The purpose of this sequence is for me to explain what I learn, so that I internalize it faster, and so that I can actively discuss with people about my takes on the readings. Reading this is not intended as a substitute for actually doing any of the above-mentioned courses, but it might give you some new ideas.
I'm already familiar with a lot of the content by osmosis and by my more technical AI safety background, so this post will probably be shorter than some of the later ones. Even though the curriculum is organized into weeks, I don't plan on doing these posts weekly. I will do them as fast as I can, given my other commitments.
I've watched this video a handful of times in the past, and since then I've gotten significantly more technically skilled at AI stuff. I'm gonna skip out on this one. If you haven't seen it, it's an excellent explainer.
Technically the curriculum only says to read the executive summary. This is once again some basic technical stuff that I mostly skimmed through. The triad it describes is compute, data, and algorithms. Those are definitely important things, now what about them? In the rest of the first section it goes on to define other stuff like "machine learning" and "supervised learning" and stuff like that.
In section 2, it talks about how the three elements of the triad can serve as levers for policymakers to control AI development. In the context of the data, we see two main focuses:
Debiasing datasets: making sure that datasets are not representing harmful biases, and especially making sure of this for high-stakes systems like those making parole decisions. This mostly seems irrelevant to current alignment and governance work, not in that it's absolutely unimportant, but in that we have bigger problems to solve on our current trajectory.
Information security: how do we secure existing large datasets that are quite valuable and potentially dangerous if misused? How do government datasets get secured, and who gets access to them. (since the government has a lot of data, this is potentially valuable, they claim. This seems plausibly right, but I don't have strong intuitions for how big the internet is relative to how big government records are. I'd guess that the internet is much bigger, but the government data has a higher density of useful information.)

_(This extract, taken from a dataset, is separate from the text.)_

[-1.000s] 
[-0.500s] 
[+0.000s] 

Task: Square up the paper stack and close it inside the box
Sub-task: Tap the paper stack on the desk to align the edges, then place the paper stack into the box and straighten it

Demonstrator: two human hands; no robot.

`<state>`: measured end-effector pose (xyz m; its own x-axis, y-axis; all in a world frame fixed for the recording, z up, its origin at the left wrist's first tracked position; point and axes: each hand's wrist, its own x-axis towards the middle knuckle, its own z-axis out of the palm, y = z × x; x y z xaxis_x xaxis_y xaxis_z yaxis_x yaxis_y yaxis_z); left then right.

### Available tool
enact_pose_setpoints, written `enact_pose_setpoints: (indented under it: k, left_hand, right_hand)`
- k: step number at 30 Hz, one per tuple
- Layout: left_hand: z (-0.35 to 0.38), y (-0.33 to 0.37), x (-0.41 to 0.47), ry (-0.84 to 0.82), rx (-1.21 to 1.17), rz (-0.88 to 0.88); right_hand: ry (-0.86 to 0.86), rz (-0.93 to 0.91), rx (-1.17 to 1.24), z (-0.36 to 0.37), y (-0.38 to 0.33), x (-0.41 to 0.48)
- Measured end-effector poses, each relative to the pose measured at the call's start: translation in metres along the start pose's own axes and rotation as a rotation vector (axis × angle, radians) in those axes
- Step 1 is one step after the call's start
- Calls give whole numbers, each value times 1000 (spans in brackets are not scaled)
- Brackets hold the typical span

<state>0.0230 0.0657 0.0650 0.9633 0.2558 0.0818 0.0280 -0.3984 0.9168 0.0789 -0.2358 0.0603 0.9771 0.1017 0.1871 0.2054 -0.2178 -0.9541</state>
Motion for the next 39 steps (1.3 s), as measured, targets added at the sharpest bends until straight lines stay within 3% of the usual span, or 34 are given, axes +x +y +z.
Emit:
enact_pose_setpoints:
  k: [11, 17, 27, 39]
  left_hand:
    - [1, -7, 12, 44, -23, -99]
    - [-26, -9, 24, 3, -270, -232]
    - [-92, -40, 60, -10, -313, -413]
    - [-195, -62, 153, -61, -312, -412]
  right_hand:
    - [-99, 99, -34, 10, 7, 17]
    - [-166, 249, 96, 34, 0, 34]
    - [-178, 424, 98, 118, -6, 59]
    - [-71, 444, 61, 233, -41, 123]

In the context of algorithms, they talk about talent pipelines, visa control, and worker retraining, mostly from the context of doing capabilities research. I don't have strong priors on this, but bringing in a lot of extra technical skill seems like it will help capabilities more than it will help safety, by default. Still, weak overall opinions here.
In the context of compute, they mostly talk about supply chain regulations. This seems straightforwardly really important for regulating scaling, although I feel like they're probably missing some other parts of compute governance.
Overall, even though this paper is mostly focused on capabilities research, it talks about some useful policy levers. I think I already had a decent number of these concepts in my head, but it's good to make them more explicit.
This article shares some pretty standard graphs and quotes, mostly from Epoch, as well as one from ContextuaAI. While Epoch doesn't directly forecast AGI timelines here, I think these are still pretty important for showing that things are just continuing upwards. Seems sound and correct.
This gets into some really good stuff about chip manufacturing that I mostly didn't know before! They get really into the weeds with TSMC and NVIDIA numbers, which I won't copy here. The tl;dr is that they forecast an increase in compute of the largest training runs of about 4 OOMs by 2030, with some decent-sized uncertainty given the large number of constraints playing together. Figure 1 has a really nice explainer of their different estimates of important constraints (check it out on the website, since it's interactive and has multiple slides).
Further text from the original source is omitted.